Вместе с тем указанный Рюсом и Скрынниковым пример тенденциозной вставки в тексте Повести по списку Дубровского, несомненно, заслуживает внимания. Важно также учесть наблюдения Н. С. Демковой, отметившей «литературность» текста Повести в Дубр., стремление его составителя «сгладить элементы непосредственной фиксации речей и действий исторических лиц, присущие начальному авторскому тексту», лучше сохранившемуся в ряде фрагментов Соф. и Пост.[91]

Для проверки высказанных учеными предположений относительно первоначальной редакции памятника обратимся к текстам Повести в составе трех указанных выше летописей. При этом основное внимание будет сосредоточено на тех эпизодах, которые относятся к составлению завещания Василия III и к установлению опеки над его малолетним наследником.

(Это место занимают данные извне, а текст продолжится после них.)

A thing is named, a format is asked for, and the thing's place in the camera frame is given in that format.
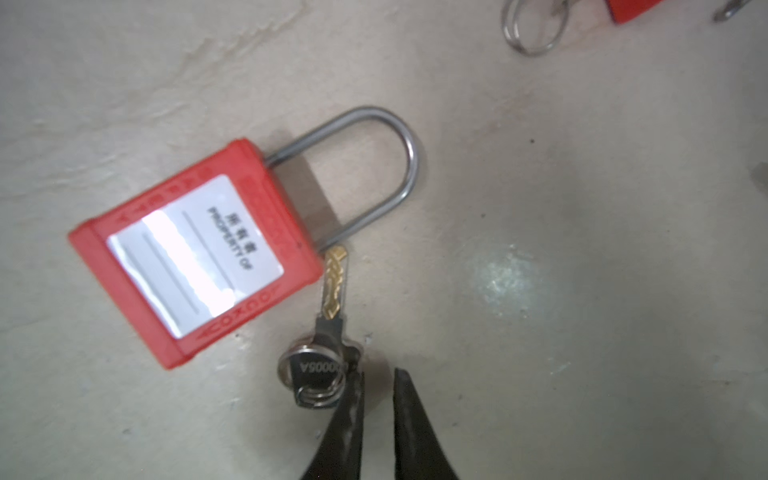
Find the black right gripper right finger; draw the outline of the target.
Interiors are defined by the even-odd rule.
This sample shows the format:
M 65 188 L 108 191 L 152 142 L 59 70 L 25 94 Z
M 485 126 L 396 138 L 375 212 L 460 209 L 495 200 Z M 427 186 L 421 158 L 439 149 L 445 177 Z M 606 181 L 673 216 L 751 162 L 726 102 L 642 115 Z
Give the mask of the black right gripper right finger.
M 395 478 L 457 480 L 405 369 L 394 370 L 393 407 Z

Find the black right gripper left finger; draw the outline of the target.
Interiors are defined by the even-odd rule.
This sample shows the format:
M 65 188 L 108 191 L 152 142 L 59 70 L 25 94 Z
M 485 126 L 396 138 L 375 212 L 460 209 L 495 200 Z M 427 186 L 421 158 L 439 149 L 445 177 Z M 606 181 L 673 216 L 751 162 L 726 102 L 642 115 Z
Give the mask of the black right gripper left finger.
M 364 407 L 364 374 L 352 372 L 347 377 L 336 410 L 302 479 L 360 478 Z

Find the brass key with ring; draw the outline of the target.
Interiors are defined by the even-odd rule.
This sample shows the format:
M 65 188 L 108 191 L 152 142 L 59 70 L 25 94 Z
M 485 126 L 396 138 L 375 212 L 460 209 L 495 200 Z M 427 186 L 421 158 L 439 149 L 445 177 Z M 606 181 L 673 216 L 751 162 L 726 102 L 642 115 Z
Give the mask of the brass key with ring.
M 301 408 L 335 407 L 348 375 L 357 369 L 362 357 L 362 346 L 345 336 L 343 308 L 348 256 L 343 245 L 325 252 L 323 288 L 314 329 L 294 341 L 278 361 L 278 378 Z

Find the red padlock with label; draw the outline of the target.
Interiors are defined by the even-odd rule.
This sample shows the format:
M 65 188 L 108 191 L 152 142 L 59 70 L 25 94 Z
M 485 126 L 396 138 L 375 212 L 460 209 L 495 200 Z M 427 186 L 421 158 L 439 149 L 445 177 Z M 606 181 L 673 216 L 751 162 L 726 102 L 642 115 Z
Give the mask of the red padlock with label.
M 385 200 L 313 241 L 272 170 L 364 121 L 399 136 L 404 178 Z M 420 163 L 416 135 L 400 117 L 357 107 L 272 154 L 234 140 L 83 222 L 68 239 L 159 364 L 173 369 L 316 282 L 326 251 L 410 195 Z

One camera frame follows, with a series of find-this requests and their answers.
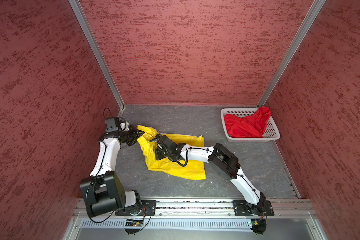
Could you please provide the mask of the yellow shorts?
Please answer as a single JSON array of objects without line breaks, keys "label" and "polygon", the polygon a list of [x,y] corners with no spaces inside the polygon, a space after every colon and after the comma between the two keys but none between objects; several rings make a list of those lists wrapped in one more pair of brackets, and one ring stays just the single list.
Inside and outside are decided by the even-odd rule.
[{"label": "yellow shorts", "polygon": [[148,170],[163,172],[187,180],[199,181],[206,179],[205,166],[203,162],[189,159],[188,164],[185,167],[181,167],[180,165],[171,162],[168,158],[158,161],[155,155],[157,144],[151,142],[151,140],[159,132],[151,127],[141,125],[138,125],[137,128],[138,130],[144,132],[144,134],[138,138],[138,143],[140,144],[141,150],[145,156],[145,162]]}]

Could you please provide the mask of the red shorts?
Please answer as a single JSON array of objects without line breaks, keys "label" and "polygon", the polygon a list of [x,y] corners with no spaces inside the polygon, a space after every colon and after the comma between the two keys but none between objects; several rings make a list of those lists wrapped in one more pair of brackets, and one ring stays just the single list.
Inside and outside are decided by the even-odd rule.
[{"label": "red shorts", "polygon": [[227,133],[232,138],[262,138],[271,117],[271,109],[260,107],[253,115],[237,117],[232,114],[224,116]]}]

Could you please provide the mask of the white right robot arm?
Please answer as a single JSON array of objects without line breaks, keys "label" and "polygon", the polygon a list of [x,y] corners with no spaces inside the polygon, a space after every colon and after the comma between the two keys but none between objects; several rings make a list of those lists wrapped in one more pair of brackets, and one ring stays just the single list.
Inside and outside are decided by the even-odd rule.
[{"label": "white right robot arm", "polygon": [[246,177],[238,158],[222,144],[213,147],[195,147],[175,143],[166,135],[157,134],[151,142],[157,143],[156,160],[169,159],[182,168],[190,160],[210,164],[218,175],[234,184],[245,199],[245,212],[251,216],[264,216],[266,197]]}]

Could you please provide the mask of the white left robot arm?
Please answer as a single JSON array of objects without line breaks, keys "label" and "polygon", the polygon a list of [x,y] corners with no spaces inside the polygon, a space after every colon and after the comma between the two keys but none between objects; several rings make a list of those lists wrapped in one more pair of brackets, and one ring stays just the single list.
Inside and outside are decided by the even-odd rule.
[{"label": "white left robot arm", "polygon": [[122,211],[133,216],[142,214],[144,206],[139,193],[126,191],[116,174],[116,162],[122,144],[134,145],[144,131],[135,126],[108,132],[99,138],[100,152],[90,176],[82,179],[80,190],[90,218]]}]

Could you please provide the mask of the left small circuit board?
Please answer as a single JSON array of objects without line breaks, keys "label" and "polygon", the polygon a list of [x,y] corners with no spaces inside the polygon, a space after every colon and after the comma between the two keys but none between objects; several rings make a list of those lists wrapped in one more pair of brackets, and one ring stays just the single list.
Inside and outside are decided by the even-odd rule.
[{"label": "left small circuit board", "polygon": [[125,227],[142,228],[145,225],[144,220],[126,219]]}]

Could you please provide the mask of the small circuit board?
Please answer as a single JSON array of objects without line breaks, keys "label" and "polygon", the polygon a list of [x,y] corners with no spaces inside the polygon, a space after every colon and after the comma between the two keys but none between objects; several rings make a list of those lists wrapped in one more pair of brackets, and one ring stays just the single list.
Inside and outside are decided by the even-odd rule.
[{"label": "small circuit board", "polygon": [[251,220],[251,230],[255,233],[255,234],[260,234],[263,235],[264,232],[267,229],[267,221],[265,219],[262,220]]},{"label": "small circuit board", "polygon": [[142,228],[145,225],[144,220],[126,219],[125,227]]}]

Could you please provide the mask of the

Существенные различия между текстами Повести обнаруживаются уже при изложении первых важных распоряжений государя, осознавшего опасный характер своей болезни: Василий III, находившийся в селе Колпь, тайно послал стряпчего Якова Мансурова и дьяка Меньшого Путятина в Москву за духовными грамотами, по одной версии (Соф./Пост.) — своего отца (Ивана III) и своей; выслушав грамоты, свою духовную великий князь велел сжечь; по другой версии (Дубр.), государь посылал «по духовные грамоты» деда (т. е. Василия II) и отца, каковые и были тайно к нему привезены. Ср.:

Пост. / Соф. Дубр. И тогда посла стряпчего своего Якова Иванова сына Мансурова и диака своего Меньшого Путятина к Москве тайно по духовные грамоты отца своего и по свою, которую писал, едучи в Новгород и во Псков. А на Москве не повеле того сказывати митрополиту, ни бояром. Яков же Мансуров и Меньшой Путятин приехашя с Москвы вскоре и привезошя духовные отца его и ево, от всех людей и от великие княгини утаив… И, слушав духовных, свою духовную велел зжечи[92]. Тогда посла стряпчего своего Якова Мансурова и дияка своего введеного Меньшого Путятина к Москве тайно по духовные грамоты деда своего и отца своего, а на Москве не повеле того сказати ни митрополиту, ни бояром. Яков же Мансуров и Меньшой Путятин приехаша с Москвы вскоре и привезоша духовные деда его и отца его, великого князя Иоанна, тайно, от всех людей и от великие княгини крыющеся…[93]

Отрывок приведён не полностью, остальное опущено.